- Etymology: Aymara

Location
- Country: Bolivia
- Region: La Paz Department, Aroma Province

Physical characteristics
- • location: Patacamaya Municipality
- • coordinates: 17°10′43″S 67°49′33″W﻿ / ﻿17.17861°S 67.82583°W
- • location: Patacamaya Municipality, Sica Sica Municipality
- • coordinates: 17°21′55″S 67°51′03″W﻿ / ﻿17.36528°S 67.85083°W

= Jach'a Jawira (Aroma) =

The Jach'a Jawira (Aymara jach'a big, great, jawira river, "big river", also spelled Jachcha Jahuira) which upstream is named Wanun Jawira and downstream successively is called Sasari and Qullpa Jawira is a river in the Aroma Province in the La Paz Department of Bolivia.
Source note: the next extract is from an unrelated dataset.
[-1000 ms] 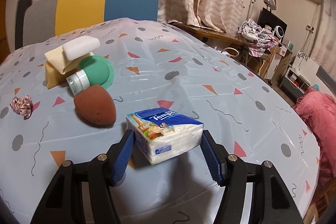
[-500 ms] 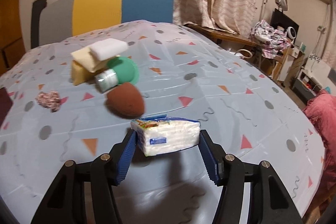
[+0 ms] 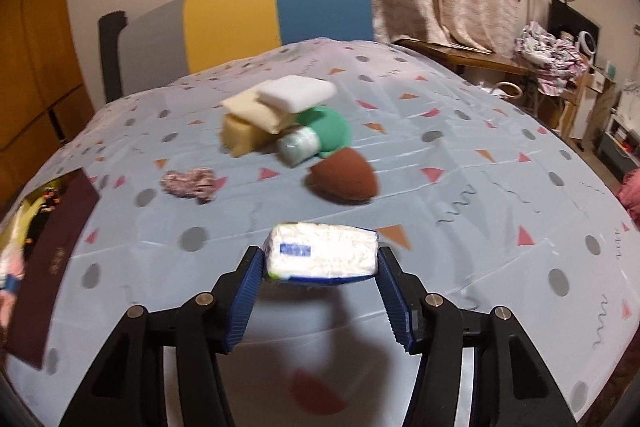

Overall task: Organize rigid objects
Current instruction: 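Carry the tissue pack to the tray and release it with the right tool, then grasp the pink satin scrunchie with the left tool while the right tool grasps the brown makeup sponge, then carry the satin scrunchie to the tray and release it with the left tool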

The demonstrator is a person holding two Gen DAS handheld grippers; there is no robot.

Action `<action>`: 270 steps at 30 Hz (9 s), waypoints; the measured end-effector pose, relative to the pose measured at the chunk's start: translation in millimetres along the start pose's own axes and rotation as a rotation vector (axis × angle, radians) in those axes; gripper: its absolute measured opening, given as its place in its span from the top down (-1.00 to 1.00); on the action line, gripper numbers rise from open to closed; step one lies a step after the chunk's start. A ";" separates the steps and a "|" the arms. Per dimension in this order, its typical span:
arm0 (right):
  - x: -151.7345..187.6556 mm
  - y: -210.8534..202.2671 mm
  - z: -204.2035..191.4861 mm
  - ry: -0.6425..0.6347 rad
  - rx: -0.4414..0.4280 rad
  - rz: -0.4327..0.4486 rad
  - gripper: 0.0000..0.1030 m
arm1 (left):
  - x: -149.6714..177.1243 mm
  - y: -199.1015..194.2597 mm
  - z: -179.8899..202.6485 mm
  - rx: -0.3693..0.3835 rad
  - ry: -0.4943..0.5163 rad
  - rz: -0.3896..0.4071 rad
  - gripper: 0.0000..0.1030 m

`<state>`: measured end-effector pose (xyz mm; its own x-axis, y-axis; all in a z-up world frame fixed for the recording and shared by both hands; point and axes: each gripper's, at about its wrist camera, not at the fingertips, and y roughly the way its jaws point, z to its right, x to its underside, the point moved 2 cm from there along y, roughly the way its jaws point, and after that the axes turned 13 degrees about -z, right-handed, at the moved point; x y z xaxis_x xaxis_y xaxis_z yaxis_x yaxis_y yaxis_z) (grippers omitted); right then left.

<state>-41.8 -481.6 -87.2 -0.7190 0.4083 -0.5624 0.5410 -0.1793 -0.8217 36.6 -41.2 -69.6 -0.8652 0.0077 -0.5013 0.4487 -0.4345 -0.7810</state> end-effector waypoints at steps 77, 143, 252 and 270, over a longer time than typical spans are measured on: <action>45.3 -4.4 -134.0 -0.084 -0.295 -0.203 -0.51 | 16.2 -1.0 34.0 0.078 0.082 -0.059 -0.13; -66.1 93.9 67.9 0.163 -0.024 -0.036 0.04 | -29.4 105.3 204.6 0.123 0.291 -0.243 -0.19; -62.5 87.0 44.2 0.055 0.160 0.011 -0.01 | -47.3 24.1 73.9 0.038 0.109 0.012 0.54; -60.9 84.8 28.9 -0.015 0.216 0.022 -0.01 | -42.8 37.3 -35.3 -0.137 -0.108 -0.027 0.51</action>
<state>35.3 -547.4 -125.3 -0.7151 0.3892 -0.5806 0.4517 -0.3766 -0.8088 98.3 -26.0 -90.5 -0.8929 -0.0823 -0.4426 0.4451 -0.3089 -0.8405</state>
Known as Wanun Jawira ("the river with dung", also spelled Wanun Jahuira) it originates northeast of Chullunkäni in the Patacamaya Municipality. After the confluence with other intermittent streams southeast of Chullunkhäni it receives the name Jach'a Jawira. Its direction is mainly to the southwest. South of the village of Pusuta it is named Sasari. In the Sica Sica Municipality west of Chijmuni (Chhijmuni) the river turns to the southeast. Now it is called Qullpa Jawira ("salpeter river", Kollpajahuira). The river seeps away south of Chijmuni at the border of the municipalities of Patacamaya and Sica Sica.